Computer science can help us understand why humans struggle with the complex dilemmas life throws at us – and why a better understanding of human problem-solving could help make computer 'thinking' more human-like, according to a new study out of the Brain, Minds and Markets Laboratory at the University of Melbourne.
Through the work of pioneering computer scientist Alan Turing, we know that some problems, even though theoretically solvable, would take even the most advanced computer longer than the rest of time to solve.
So how is it that we humans nonetheless tackle and resolve these kinds of difficult problems daily: from which investments to buy for retirement, to which Facebook friends to pay attention to?
These are known as 'knapsack problems': they are like deciding how best to fill a knapsack, given an array of items of varying size and value to choose from.
Co-lead author Dr Carsten Murawski, from the Faculty of Business and Economics, said mainstream economic models assume that people 'optimise' when faced with these kinds of problems.
"But we know remarkably little about how humans actually approach problems that, in their most difficult form, choke the most powerful computers," he said.
Murawski and his co-lead, Professor Peter Bossaerts, gave twenty participants eight knapsack problems of varying difficulty (for a computer), not knowing whether complexity for computers would track what their participants found difficult, or whether human qualities of intuition or clever problem-solving would make computer complexity a poor model for humans.

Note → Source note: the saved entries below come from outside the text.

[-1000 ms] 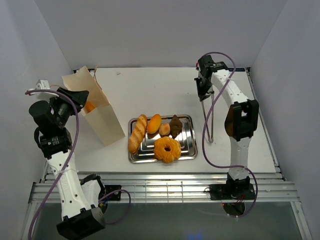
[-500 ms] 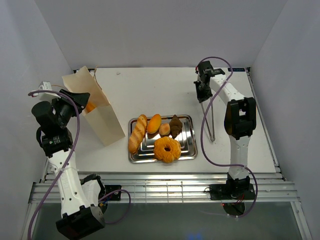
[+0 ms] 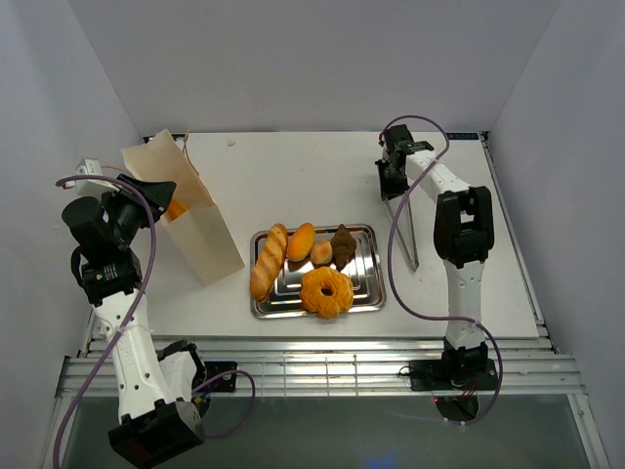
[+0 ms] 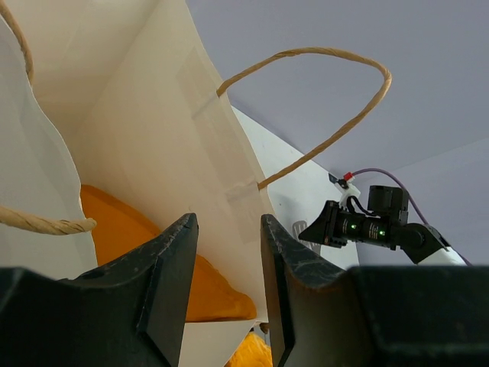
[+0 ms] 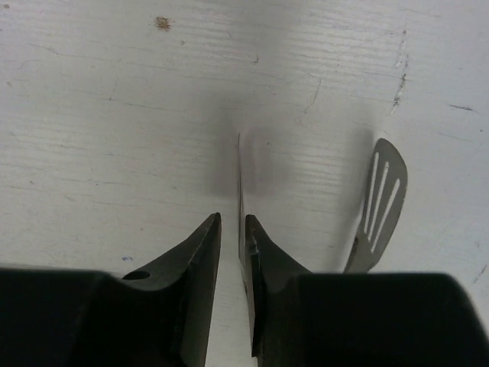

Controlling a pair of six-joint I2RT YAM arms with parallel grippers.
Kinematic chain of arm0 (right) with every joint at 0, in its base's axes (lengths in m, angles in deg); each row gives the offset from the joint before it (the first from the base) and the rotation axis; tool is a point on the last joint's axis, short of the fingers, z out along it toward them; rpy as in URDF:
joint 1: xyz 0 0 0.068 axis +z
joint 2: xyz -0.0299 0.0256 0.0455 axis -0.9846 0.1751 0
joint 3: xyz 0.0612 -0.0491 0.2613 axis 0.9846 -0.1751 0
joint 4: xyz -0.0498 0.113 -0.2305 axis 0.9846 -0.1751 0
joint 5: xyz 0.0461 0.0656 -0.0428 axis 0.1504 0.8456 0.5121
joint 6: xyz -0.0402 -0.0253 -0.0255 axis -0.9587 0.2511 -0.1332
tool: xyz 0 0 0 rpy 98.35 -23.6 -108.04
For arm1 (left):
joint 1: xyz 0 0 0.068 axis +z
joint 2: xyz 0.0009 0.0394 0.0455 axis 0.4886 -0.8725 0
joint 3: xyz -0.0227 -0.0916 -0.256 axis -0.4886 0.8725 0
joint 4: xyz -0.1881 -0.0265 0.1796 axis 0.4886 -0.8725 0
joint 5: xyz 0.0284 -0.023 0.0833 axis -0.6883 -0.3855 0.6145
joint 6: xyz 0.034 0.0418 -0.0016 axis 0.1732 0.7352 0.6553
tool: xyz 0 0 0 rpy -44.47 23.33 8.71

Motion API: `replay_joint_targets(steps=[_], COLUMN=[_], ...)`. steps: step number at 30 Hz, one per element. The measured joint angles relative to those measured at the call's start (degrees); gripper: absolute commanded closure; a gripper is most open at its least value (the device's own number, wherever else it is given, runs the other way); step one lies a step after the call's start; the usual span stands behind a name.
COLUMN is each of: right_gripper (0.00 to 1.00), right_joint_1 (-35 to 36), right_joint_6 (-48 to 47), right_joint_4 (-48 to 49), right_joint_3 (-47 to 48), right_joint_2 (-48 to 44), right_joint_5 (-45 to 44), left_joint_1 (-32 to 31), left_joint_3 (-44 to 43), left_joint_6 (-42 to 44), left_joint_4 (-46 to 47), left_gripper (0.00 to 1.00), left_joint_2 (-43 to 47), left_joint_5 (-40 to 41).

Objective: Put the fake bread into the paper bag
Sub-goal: Place the clamp at the center of the board, then pick up the clamp at the center of the board.

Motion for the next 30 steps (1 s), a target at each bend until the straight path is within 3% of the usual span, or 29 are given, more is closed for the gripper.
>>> replay_joint_targets(steps=[6,9,12,16,17,21,25,30], right_gripper=[0.67,0.55,0.44,0.39,0.36,0.07,0.10,0.10], right_joint_1=[0.00,0.00,0.00,0.00,0.00,0.00,0.00,-0.07], right_joint_6=[0.07,0.28,0.39,0.50,0.57,1.36,1.38,1.70], right_joint_4=[0.44,1.81,5.44,7.15,7.72,11.74,15.26,19.61], right_joint_3=[0.00,-0.85,-6.36,-12.92,-14.21,-20.57,-28.79,-38.97], right_joint_2=[1.95,1.44,-2.16,-9.88,-12.17,-22.62,-30.10,-31.45], right_joint_5=[0.52,0.66,0.76,1.05,1.01,0.15,-0.76,-0.72], left_joint_1=[0.00,0.00,0.00,0.00,0.00,0.00,0.00,0.00], left_joint_3=[-0.02,-0.02,0.00,0.00,0.00,0.00,0.00,0.04], left_joint_6=[0.13,0.26,0.26,0.22,0.20,0.11,0.09,-0.44], left_joint_4=[-0.33,-0.33,-0.31,-0.26,-0.26,-0.31,-0.26,-0.09], left_gripper=[0.51,0.50,0.48,0.44,0.43,0.42,0.42,0.42], left_joint_2=[0.00,0.00,0.02,0.11,0.15,0.63,1.11,1.14], left_joint_5=[0.00,0.00,-0.02,-0.28,-0.39,-0.66,-0.94,-1.22])
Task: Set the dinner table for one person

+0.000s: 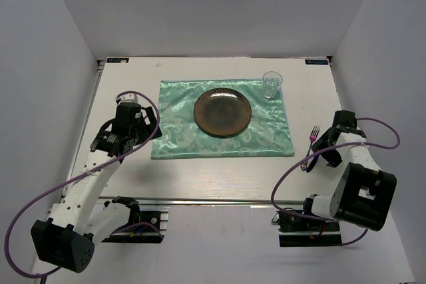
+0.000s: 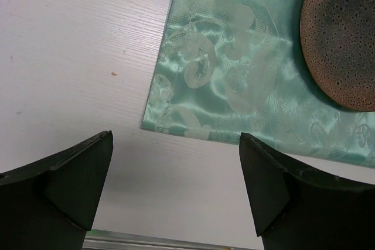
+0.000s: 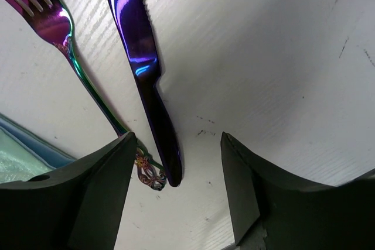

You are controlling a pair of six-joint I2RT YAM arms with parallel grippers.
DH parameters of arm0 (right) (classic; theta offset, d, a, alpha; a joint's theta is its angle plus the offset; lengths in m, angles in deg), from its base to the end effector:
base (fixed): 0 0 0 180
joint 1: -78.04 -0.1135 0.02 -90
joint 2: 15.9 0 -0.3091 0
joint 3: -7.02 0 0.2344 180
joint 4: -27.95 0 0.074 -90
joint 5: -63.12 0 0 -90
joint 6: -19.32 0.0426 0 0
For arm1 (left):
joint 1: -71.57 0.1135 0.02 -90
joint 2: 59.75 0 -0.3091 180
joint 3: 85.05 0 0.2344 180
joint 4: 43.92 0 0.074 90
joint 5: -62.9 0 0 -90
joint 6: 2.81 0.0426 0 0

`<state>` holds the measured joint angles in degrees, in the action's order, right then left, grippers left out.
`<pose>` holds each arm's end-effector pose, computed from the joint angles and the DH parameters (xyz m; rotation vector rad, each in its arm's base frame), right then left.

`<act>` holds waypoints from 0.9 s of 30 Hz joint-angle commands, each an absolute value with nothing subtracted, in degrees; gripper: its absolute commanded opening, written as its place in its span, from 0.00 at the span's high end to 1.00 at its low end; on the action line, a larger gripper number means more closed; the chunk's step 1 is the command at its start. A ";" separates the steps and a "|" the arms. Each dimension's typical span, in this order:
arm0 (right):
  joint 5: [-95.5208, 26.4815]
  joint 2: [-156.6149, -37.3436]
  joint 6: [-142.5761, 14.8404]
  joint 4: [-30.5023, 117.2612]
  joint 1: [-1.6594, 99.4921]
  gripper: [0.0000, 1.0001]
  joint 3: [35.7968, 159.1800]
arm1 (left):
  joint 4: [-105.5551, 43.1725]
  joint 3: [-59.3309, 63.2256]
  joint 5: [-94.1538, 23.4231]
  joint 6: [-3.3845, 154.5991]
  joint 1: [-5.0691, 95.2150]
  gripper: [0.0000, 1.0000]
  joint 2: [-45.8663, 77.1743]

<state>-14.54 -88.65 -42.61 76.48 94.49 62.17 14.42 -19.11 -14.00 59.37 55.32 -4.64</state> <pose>0.1878 -0.0650 0.2321 1.0787 2.4728 -0.2324 0.1481 -0.0331 0.3259 -0.3444 2.3489 -0.0935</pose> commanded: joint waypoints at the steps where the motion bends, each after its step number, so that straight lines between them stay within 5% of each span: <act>1: -12.29 -90.86 -43.61 76.79 94.48 0.35 66.06 | 14.33 -18.89 -14.89 60.12 55.05 0.02 -5.88; 20: -14.14 -99.74 -44.93 72.23 92.28 0.40 64.13 | 14.15 -18.72 -16.73 60.82 55.05 0.02 -5.00; 24: -13.25 -101.85 -44.40 72.76 91.93 0.49 63.96 | 14.24 -18.63 -16.56 60.82 55.05 0.02 -4.91; 27: -13.96 -102.56 -43.88 71.97 91.93 0.68 62.73 | 14.24 -18.63 -16.38 60.73 55.05 0.02 -5.08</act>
<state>-15.28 -99.53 -44.22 72.35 92.00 64.95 14.40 -19.11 -15.97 60.20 55.30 -4.55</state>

Although people did much better than chance, they found that what is tricky for a computer is likewise harder for humans.
"This implies that many everyday problems that involve allocating resources are simply too complex for us to solve," said Dr Murawski, although the diversity of approaches participants took to trying to solve the knapsack problems supports a 'wisdom of crowds' view, and the importance of information sharing in intellectual discovery and innovation.
However, people did show one advantage over computers.
"Our participants worked harder on more difficult problems, suggesting that they could somehow sense its difficulty," Dr Murawski observed.
In contrast, computers can only tell whether a particular knapsack problem is hard once they know the solution.
"Discovering how people detect whether something is difficult may turn out to be crucial to making computers more human-like," said Prof Bossaerts.
The study has been published in the latest edition of Nature Group's Scientific Reports.